— DATASET CONTENT —
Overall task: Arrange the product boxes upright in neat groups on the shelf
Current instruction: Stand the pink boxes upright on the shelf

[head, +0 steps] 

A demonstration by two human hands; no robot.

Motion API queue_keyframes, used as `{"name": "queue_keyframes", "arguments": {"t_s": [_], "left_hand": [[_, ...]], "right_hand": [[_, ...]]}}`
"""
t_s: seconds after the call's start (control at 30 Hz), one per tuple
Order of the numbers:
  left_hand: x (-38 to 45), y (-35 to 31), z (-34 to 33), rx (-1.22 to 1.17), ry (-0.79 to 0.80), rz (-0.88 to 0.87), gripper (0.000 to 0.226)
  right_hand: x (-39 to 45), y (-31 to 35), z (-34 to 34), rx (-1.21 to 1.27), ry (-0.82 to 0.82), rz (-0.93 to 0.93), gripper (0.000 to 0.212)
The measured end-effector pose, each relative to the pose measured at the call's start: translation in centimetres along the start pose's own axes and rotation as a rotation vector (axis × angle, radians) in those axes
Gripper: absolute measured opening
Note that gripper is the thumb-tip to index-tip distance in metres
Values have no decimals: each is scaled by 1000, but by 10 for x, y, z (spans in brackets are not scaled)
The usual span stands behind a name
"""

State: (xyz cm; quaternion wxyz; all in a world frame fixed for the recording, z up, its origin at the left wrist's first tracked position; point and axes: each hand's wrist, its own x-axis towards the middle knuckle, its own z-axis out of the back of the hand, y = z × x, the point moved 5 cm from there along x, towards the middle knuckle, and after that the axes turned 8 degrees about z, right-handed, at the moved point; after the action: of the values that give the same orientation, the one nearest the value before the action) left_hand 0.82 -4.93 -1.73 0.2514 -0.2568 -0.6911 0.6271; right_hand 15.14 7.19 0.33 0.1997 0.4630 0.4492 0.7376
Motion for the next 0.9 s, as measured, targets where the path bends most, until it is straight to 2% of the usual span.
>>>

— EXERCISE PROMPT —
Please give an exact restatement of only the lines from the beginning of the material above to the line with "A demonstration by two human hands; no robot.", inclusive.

— WRITTEN RESPONSE —
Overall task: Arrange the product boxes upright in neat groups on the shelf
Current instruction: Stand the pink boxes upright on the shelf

[head, +0 steps] 

A demonstration by two human hands; no robot.

This exercise has been answered in full.